> [Assignment]
Every line below that holds the string "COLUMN" must be copied.

Data Block Start

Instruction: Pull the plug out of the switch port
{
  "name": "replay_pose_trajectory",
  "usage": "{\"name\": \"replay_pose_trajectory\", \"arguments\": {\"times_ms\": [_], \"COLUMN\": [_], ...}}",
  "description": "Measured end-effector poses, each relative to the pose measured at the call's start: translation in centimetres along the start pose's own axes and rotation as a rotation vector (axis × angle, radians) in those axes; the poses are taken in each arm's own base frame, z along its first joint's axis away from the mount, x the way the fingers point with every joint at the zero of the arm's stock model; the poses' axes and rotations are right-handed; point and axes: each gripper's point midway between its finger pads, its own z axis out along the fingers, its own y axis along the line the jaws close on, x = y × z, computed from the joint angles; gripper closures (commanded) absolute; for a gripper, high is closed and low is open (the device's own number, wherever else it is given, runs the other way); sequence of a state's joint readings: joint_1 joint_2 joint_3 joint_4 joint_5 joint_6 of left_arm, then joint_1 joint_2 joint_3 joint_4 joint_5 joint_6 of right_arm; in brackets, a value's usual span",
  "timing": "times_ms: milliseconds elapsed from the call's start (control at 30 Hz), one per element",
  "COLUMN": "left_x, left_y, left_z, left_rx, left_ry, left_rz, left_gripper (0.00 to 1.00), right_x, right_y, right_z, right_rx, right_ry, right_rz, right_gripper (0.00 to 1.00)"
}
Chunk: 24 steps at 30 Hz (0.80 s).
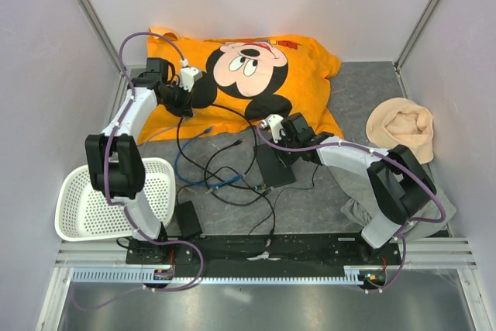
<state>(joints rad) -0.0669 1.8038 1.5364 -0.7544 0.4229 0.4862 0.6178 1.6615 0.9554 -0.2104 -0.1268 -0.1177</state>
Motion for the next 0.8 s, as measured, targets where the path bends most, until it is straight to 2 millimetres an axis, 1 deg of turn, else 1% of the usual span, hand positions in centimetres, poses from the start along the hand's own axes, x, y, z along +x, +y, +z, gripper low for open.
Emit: {"name": "replay_pose_trajectory", "arguments": {"times_ms": [33, 67, 100, 167, 233, 300, 367, 400, 467, 533, 600, 633, 700, 767, 800], "left_x": [0.6, 1.1, 1.5, 1.8, 1.6, 1.0, 0.2, -0.1, -0.8, -1.5, -1.8, -1.6, -0.6, 1.1, 2.4], "left_y": [0.8, 1.5, 1.8, 1.7, 1.4, 0.6, -0.6, -1.4, -3.8, -6.7, -9.8, -11.4, -14.6, -17.3, -18.9], "left_z": [0.2, 0.3, 0.6, 1.0, 1.2, 1.3, 1.4, 1.3, 1.0, 0.5, 0.2, 0.3, 0.7, 1.4, 2.1], "left_rx": [-0.018, -0.034, -0.037, -0.039, -0.028, 0.004, 0.058, 0.091, 0.175, 0.275, 0.377, 0.426, 0.521, 0.587, 0.616], "left_ry": [0.013, 0.029, 0.038, 0.050, 0.045, 0.020, -0.017, -0.033, -0.072, -0.111, -0.128, -0.129, -0.110, -0.069, -0.034], "left_rz": [-0.017, -0.033, -0.046, -0.071, -0.088, -0.097, -0.094, -0.093, -0.088, -0.083, -0.085, -0.088, -0.096, -0.097, -0.093], "left_gripper": [0.70, 0.64, 0.59, 0.56, 0.54, 0.53, 0.53, 0.53, 0.53, 0.53, 0.53, 0.53, 0.53, 0.53, 0.53], "right_x": [0.0, 0.0, 0.0, 0.0, 0.0, 0.0, 0.0, 0.0, 0.0, 0.0, 0.2, 0.3, 1.0, 1.7, 2.0], "right_y": [0.0, 0.0, 0.0, 0.0, 0.0, 0.0, 0.0, 0.0, 0.0, 0.0, 0.0, 0.0, 0.1, 0.1, 0.2], "right_z": [0.0, 0.0, 0.0, 0.0, 0.0, 0.0, 0.0, 0.0, 0.0, -0.1, -0.3, -0.6, -1.2, -1.8, -2.2], "right_rx": [0.000, 0.000, 0.000, -0.001, -0.003, -0.003, -0.003, -0.003, -0.003, -0.003, -0.003, -0.001, 0.000, 0.002, 0.000], "right_ry": [0.000, 0.000, 0.000, 0.000, 0.000, 0.000, 0.000, 0.000, 0.000, 0.002, 0.010, 0.019, 0.049, 0.076, 0.092], "right_rz": [0.000, 0.000, 0.000, 0.000, -0.001, -0.002, -0.002, -0.002, -0.003, -0.008, -0.017, -0.020, -0.024, -0.021, -0.019], "right_gripper": [0.70, 0.70, 0.70, 0.69, 0.69, 0.69, 0.69, 0.69, 0.69, 0.70, 0.70, 0.70, 0.70, 0.69, 0.69]}}
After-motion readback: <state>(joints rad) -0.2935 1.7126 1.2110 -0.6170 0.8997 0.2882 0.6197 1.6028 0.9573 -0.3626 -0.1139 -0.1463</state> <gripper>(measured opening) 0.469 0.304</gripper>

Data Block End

> [Written response]
  "usage": "{\"name\": \"replay_pose_trajectory\", \"arguments\": {\"times_ms\": [_], \"COLUMN\": [_], ...}}",
  "COLUMN": "left_x, left_y, left_z, left_rx, left_ry, left_rz, left_gripper (0.00 to 1.00), right_x, right_y, right_z, right_rx, right_ry, right_rz, right_gripper (0.00 to 1.00)"

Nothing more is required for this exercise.